2\. Being nicer. I've been an angry, forceful person. It's unnatural for me,
and I thought it would get more things done. It didn't help at all and made
things a lot worse. I find that, statistically, being nice has far better
returns. You'll probably remember the few times people take advantage of it,
but in most modern, high wealth areas, it pays off very well.

------
Regardsyjc
I wish I learned earlier that it's possible to not want what everyone else
wants, in my situation, money. Growing up poor, my mom was always money,
money, money. Have to get good grades to get a good job to make money. I
joined a business fraternity in college, then a startup incubator, then became
an Amazon seller so I have consistently been surrounded by people who really
want to make a lot of money.

I had my first loss of a loved one last year and I learned the hard way that
money is trivial in the large scheme of things when you have enough. That it
is okay to not want to make huge sums of money and to focus on other things in
your life that are more meaningful to you like your relationships. But more
importantly to be aware of who you surround yourself with.

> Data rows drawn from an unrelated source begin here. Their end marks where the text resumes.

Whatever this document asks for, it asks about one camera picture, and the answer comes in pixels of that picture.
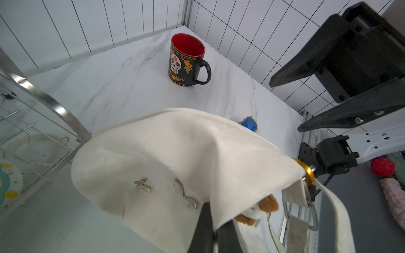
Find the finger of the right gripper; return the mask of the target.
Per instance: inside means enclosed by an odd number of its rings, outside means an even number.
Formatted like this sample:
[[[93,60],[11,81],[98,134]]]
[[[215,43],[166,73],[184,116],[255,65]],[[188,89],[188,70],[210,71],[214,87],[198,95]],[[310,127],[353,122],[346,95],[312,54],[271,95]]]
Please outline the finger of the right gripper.
[[[269,82],[277,87],[313,75],[349,30],[349,22],[338,14],[331,15],[307,44],[277,71]]]
[[[298,127],[298,132],[321,128],[352,129],[405,107],[405,79],[396,78],[342,102]]]

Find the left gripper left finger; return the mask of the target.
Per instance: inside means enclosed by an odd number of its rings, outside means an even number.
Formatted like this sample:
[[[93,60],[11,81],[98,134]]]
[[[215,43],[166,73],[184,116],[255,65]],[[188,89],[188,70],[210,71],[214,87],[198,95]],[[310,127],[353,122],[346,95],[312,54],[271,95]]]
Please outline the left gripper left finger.
[[[213,253],[214,230],[209,202],[203,204],[187,253]]]

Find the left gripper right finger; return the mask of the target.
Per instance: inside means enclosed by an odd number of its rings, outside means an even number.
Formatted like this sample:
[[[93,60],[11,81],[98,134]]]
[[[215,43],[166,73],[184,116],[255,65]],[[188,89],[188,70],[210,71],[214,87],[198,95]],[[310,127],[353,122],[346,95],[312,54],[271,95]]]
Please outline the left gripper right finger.
[[[243,253],[232,220],[217,230],[217,243],[219,253]]]

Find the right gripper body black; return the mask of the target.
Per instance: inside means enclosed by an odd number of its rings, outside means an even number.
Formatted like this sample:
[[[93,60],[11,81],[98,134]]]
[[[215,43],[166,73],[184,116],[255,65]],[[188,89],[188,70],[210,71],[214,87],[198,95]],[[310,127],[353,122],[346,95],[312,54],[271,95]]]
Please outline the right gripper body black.
[[[405,37],[365,2],[339,17],[348,30],[316,77],[336,103],[405,77]]]

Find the brown white plush keychain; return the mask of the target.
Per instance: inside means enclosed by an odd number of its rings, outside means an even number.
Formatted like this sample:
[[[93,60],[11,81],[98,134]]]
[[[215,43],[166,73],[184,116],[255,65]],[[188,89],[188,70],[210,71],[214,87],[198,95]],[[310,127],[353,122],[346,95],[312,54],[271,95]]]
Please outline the brown white plush keychain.
[[[254,226],[265,214],[274,213],[279,210],[276,198],[270,194],[255,205],[251,206],[234,219],[248,226]]]

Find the yellow blue plush keychain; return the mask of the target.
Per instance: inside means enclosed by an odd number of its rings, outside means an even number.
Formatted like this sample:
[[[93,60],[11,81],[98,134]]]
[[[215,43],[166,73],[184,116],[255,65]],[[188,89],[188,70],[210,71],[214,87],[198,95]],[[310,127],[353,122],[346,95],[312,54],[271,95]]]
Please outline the yellow blue plush keychain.
[[[239,122],[239,124],[250,129],[251,131],[253,131],[255,133],[258,130],[257,121],[252,117],[244,118],[241,122]]]

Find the cream canvas shoulder bag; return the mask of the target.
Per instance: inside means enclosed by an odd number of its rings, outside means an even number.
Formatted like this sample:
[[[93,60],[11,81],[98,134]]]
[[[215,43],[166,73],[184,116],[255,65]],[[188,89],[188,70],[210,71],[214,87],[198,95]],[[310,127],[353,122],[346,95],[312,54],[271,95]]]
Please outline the cream canvas shoulder bag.
[[[266,253],[254,226],[234,218],[272,194],[313,209],[308,186],[320,186],[297,159],[298,135],[271,130],[266,139],[207,112],[166,109],[93,137],[76,154],[72,182],[104,212],[167,253],[187,253],[204,203],[217,230],[235,225],[244,253]]]

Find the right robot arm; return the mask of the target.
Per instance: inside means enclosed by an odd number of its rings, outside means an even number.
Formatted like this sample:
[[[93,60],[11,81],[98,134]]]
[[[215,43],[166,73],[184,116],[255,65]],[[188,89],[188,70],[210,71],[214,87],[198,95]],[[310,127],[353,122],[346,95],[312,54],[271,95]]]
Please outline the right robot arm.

Luckily I'm 25 so maybe it's good I learned this now but I would give anything
to spend more time with the person I lost instead of stressing so hard about
making more money. That and in the larger scheme of things, most of the things
you find stressful are trivial when it comes to the big picture, death. I
watched a wonderful talk by Alexis Ohanian about "Zero Lives Remaining" and
it's true. Compared to that, a lot of the things that you thought were the end
of the world, really aren't, so take it easy and enjoy life.

------
isaiahg
I wish I had learned the difference between need and want when choosing a
service to create. You can make a profitable businesses providing what people
want for sure. But it's much better to be in the business of providing what
people need more.

If I had learned that earlier it could of saved me years of hard work over
something that turned out to be a dud.

------
kewafb14
Being cheated on by my closest friend with my ex at the time. Lost them both,
and it hurt. But in retrospect, I became much stronger, and I wouldn't be the
same today!

------
falcongod082
I wish I had used Linux instead of DOS

------
GFischer
Not to get into debt unless you REALLY, REALLY need to.

Taking a lot more care of money.

------
Krisor103
Dealing with dentists. Let my fear control me for many years after an incident
and because of that my Dennis lost his Gnasher.

Although wishing it was easier is all well and good, but these types of
incidents in life are hard to give us a better perspective on what is
important.